→ Exercise aim
Reply with one number: the count of lines in the data that hold the string "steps".

*** Information shown ***

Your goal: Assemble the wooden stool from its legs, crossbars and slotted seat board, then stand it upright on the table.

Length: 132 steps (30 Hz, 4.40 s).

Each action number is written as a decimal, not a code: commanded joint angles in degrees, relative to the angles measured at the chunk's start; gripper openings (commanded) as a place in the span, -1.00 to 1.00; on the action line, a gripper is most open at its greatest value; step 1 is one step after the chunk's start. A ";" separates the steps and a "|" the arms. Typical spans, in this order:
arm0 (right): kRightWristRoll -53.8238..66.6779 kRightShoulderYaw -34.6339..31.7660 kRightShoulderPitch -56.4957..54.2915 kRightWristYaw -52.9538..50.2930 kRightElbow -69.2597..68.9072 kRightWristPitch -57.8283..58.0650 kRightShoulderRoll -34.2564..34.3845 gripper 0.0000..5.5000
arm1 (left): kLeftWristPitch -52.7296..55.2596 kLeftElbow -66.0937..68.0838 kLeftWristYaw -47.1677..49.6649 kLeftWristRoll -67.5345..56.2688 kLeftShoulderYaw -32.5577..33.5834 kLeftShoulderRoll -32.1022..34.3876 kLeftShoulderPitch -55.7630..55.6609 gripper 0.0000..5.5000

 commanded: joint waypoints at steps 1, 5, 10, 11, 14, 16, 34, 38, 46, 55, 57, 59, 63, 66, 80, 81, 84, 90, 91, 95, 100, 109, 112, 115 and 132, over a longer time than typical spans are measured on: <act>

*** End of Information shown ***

→ Solution below
3